■ Exercise goal
Drop every picture. Then return, exactly, the lines from the beginning of the listing below through the one containing "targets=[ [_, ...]".

■ Dataset content
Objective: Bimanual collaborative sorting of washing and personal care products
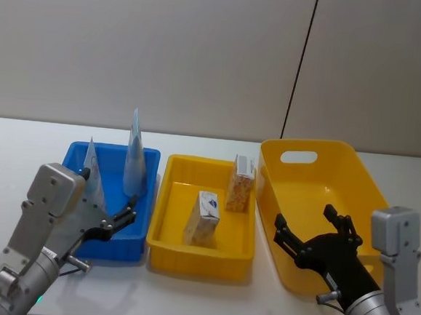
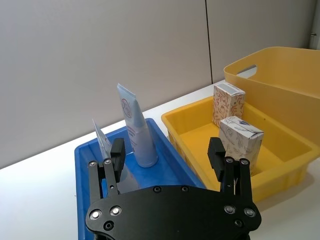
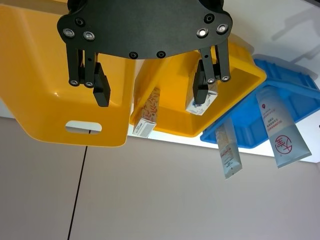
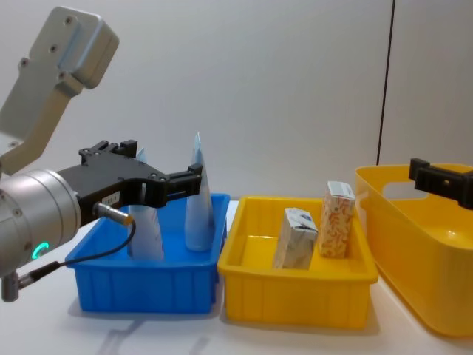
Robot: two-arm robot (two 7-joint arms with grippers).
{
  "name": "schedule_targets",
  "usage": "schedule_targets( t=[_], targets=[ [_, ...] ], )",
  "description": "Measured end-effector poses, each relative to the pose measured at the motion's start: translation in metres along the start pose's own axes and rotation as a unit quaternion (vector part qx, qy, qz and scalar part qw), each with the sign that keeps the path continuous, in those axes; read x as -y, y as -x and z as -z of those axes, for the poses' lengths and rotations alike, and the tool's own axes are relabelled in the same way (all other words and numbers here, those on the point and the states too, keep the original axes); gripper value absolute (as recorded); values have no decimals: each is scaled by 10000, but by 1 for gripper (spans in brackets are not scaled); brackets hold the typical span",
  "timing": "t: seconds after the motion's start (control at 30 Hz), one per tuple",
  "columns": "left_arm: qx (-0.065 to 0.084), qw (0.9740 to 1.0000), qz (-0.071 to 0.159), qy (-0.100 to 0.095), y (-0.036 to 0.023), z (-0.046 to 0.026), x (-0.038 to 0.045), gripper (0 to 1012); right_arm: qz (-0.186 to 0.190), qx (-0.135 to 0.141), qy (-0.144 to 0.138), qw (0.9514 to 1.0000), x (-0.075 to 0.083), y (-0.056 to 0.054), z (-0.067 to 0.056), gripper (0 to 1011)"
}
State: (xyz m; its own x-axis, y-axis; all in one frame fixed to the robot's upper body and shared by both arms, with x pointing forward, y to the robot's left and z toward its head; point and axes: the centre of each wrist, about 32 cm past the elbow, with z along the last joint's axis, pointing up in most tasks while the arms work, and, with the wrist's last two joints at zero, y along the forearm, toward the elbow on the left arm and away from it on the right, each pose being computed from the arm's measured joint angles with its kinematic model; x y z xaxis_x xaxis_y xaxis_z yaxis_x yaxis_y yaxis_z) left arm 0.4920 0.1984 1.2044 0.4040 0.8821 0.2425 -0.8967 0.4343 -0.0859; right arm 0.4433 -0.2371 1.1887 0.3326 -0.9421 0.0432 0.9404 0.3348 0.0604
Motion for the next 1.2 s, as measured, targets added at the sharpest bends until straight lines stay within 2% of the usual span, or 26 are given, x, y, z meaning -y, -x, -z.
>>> schedule_targets(
  t=[0.33,0.47,0.77,0.97,1.2],
  targets=[
    [-14,10000,-12,-21,-5,0,-1,1000,0,0,0,10000,0,0,0,1003],
    [-63,9999,-41,-104,-22,2,-5,1000,0,0,0,10000,0,0,0,1003],
    [-279,9987,-204,-380,-79,-5,-39,1000,0,0,0,10000,0,0,0,1003],
    [-477,9968,-374,-526,-146,-3,-46,1000,0,0,0,10000,0,0,0,1003],
    [-727,9937,-509,-689,-262,34,28,1000,0,0,0,10000,0,0,0,1003]
  ],
)
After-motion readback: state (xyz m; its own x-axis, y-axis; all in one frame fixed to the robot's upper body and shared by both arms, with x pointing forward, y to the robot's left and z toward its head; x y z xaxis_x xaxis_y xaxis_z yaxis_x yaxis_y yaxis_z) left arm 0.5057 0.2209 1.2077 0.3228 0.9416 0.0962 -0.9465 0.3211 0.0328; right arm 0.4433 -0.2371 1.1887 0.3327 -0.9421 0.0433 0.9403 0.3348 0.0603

■ Response for this exercise
Objective: Bimanual collaborative sorting of washing and personal care products
Robot: two-arm robot (two 7-joint arms with grippers).
{
  "name": "schedule_targets",
  "usage": "schedule_targets( t=[_], targets=[ [_, ...] ], )",

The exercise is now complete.